What you have to do:
Each entry should be written out once more, exactly as given below.

○ ○ ○

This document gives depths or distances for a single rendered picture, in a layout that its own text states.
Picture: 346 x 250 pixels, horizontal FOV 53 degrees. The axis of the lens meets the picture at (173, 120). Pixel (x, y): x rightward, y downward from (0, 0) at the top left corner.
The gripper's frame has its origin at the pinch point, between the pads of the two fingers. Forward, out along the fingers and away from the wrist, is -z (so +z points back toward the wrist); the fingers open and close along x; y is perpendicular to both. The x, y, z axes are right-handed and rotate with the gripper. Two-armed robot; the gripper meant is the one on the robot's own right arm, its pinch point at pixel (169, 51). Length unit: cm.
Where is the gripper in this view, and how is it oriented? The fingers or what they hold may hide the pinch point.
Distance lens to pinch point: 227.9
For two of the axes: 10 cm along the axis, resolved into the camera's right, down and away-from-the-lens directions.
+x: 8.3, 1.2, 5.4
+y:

○ ○ ○

Response to this task:
This document gives depths or distances for a single rendered picture, in a layout that its own text states.
Picture: 346 x 250 pixels, horizontal FOV 53 degrees. The axis of the lens meets the picture at (173, 120). Pixel (x, y): x rightward, y downward from (0, 0) at the top left corner.
The gripper's frame has its origin at the pinch point, between the pads of the two fingers. Forward, out along the fingers and away from the wrist, is -z (so +z points back toward the wrist); the fingers open and close along x; y is perpendicular to both. The x, y, z axes are right-handed and rotate with the gripper. Two-armed robot; the gripper meant is the one on the robot's own right arm, its pinch point at pixel (169, 51). Length unit: cm.
Where is the gripper in this view, and how is it oriented? The fingers or what they hold may hide the pinch point.
Distance lens to pinch point: 227.9
For two of the axes: 10 cm along the axis, resolved into the camera's right, down and away-from-the-lens directions.
+x: 8.3, 1.2, 5.4
+y:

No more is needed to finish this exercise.